L’entrée repose sur des attestations historiques, lexicales ou documentaires solides, à replacer dans leur contexte.
Comprendre le terme
Le terme est attesté dans la langue et la tradition écrite islandaises. Une expression comme « þú hefir hitt óskastundina » (« tu as rencontré l’heure du souhait ») pouvait s’employer lorsqu’une personne bénéficiait d’une chance exceptionnelle. Les témoignages conservés décrivent cette notion comme une croyance populaire plutôt que comme une institution ou un rite précisément défini.
Contexte historique
Óska-stund appartient au vocabulaire des représentations nordiques du moment favorable et de la chance. La documentation disponible ne permet pas d’établir que cette croyance remonte précisément à l’Âge viking : son emploi et sa transmission sont surtout connus par des sources islandaises médiévales ou plus tardives.
Usage et fonction
Le mot pouvait désigner un moment réputé particulièrement favorable et entrer dans une formule idiomatique appliquée à une personne chanceuse. Les traditions rapportées divergent sur sa périodicité : l’instant aurait été quotidien, hebdomadaire ou annuel selon les versions.

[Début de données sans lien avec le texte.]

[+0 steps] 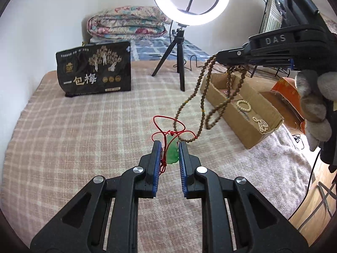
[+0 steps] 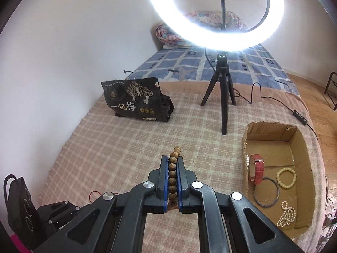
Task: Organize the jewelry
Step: 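Lift the wooden beads and green pendant with both tools and carry them over the box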
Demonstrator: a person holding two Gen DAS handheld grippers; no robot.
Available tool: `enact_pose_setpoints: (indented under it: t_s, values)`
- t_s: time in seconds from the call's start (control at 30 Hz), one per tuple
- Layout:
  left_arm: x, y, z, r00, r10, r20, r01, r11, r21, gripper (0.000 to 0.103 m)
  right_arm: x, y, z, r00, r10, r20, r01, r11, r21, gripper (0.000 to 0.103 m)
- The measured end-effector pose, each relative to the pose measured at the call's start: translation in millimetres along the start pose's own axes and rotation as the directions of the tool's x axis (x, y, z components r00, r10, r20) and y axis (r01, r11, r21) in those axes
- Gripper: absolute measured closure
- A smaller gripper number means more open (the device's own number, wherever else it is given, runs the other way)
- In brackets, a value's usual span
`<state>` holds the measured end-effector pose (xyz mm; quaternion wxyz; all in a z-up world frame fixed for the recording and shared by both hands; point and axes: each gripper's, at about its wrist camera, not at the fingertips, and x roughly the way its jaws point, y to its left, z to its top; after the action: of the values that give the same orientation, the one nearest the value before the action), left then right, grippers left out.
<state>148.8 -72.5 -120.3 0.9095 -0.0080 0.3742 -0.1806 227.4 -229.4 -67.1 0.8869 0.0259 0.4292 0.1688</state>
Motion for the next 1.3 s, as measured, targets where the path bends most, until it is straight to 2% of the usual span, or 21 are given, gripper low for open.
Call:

Idées reçues et confusions fréquentes
Óska-stund ne désigne pas nécessairement une fête, une cérémonie ou une heure fixe du calendrier nordique. Rien ne permet non plus d’en faire une pratique religieuse attestée de l’Âge viking.
À retenir
óska-stund appartient au vocabulaire documenté dans l’Encyclopédie de l’Univers Viking. Óska-stund signifie littéralement « heure du souhait » ou « moment propice au souhait ». Dans une croyance populaire rapportée par la tradition lexicographique islandaise, il s’agirait d’un instant très bref où un souhait aurait la possibilité de se réaliser.